Data Binning System
Jump to navigation
Jump to search
A Data Binning System is a Data Pre-Processing System that implements a Data Binning Algorithm to solve a Data Binning Task.
- AKA: Data Bucketing System.
- Example(s):
- Counter-Examples:
- See: Data Bin, Histogram, Data Binning Task, Bucket Sorting Algorithm, Bin Evaluation Criterion.
References
2018a
- (Wikipedia, 2018) ⇒ https://en.wikipedia.org/wiki/BIN#Science_and_mathematics Retrieved:2018-5-20.
- In mathematics, the histogram of a discrete variable that can acquire m different values is called an "m-bin histogram"
- In statistics, each of a series of ranges of numerical value into which data are sorted in statistical analysis (see Data binning)
- Bin (computational geometry), space partitioning data structure to enable fast region queries and nearest neighbor search
2018b
- (Wikipedia, 2018) ⇒ https://en.wikipedia.org/wiki/Data_binning Retrieved:2018-5-20.

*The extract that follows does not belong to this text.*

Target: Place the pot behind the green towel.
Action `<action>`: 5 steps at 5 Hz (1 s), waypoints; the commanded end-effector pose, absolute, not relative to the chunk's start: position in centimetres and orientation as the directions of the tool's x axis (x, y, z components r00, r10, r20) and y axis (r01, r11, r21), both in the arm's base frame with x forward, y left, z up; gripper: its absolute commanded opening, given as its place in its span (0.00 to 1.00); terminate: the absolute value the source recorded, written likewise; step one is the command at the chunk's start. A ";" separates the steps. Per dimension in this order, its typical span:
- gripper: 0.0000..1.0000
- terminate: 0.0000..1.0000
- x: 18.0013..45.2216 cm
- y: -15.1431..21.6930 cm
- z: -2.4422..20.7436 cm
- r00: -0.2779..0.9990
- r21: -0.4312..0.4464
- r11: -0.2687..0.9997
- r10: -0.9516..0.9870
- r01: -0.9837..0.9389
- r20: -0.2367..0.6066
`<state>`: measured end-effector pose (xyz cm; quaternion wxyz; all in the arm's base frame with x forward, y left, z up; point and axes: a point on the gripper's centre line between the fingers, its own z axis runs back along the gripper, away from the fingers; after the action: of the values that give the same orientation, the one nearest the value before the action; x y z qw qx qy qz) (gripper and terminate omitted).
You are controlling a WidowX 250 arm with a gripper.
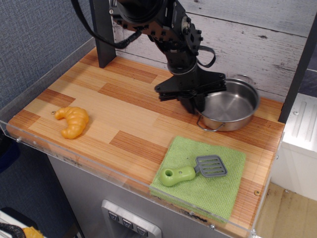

- Data binning or bucketing is a data pre-processing technique used to reduce the effects of minor observation errors. The original data values which fall in a given small interval, a bin, are replaced by a value representative of that interval, often the central value. It is a form of quantization.
Statistical data binning is a way to group a number of more or less continuous values into a smaller number of "bins". For example, if you have data about a group of people, you might want to arrange their ages into a smaller number of age intervals. [1] It can also be used in multivariate statistics, binning in several dimensions at once.
- Data binning or bucketing is a data pre-processing technique used to reduce the effects of minor observation errors. The original data values which fall in a given small interval, a bin, are replaced by a value representative of that interval, often the central value. It is a form of quantization.
2018c
- (Google ML Glossary, 2018) ⇒ (2018). binning/bucketing. In: Machine Learning Glossary https://developers.google.com/machine-learning/glossary/ Retrieved: 2018-05-20.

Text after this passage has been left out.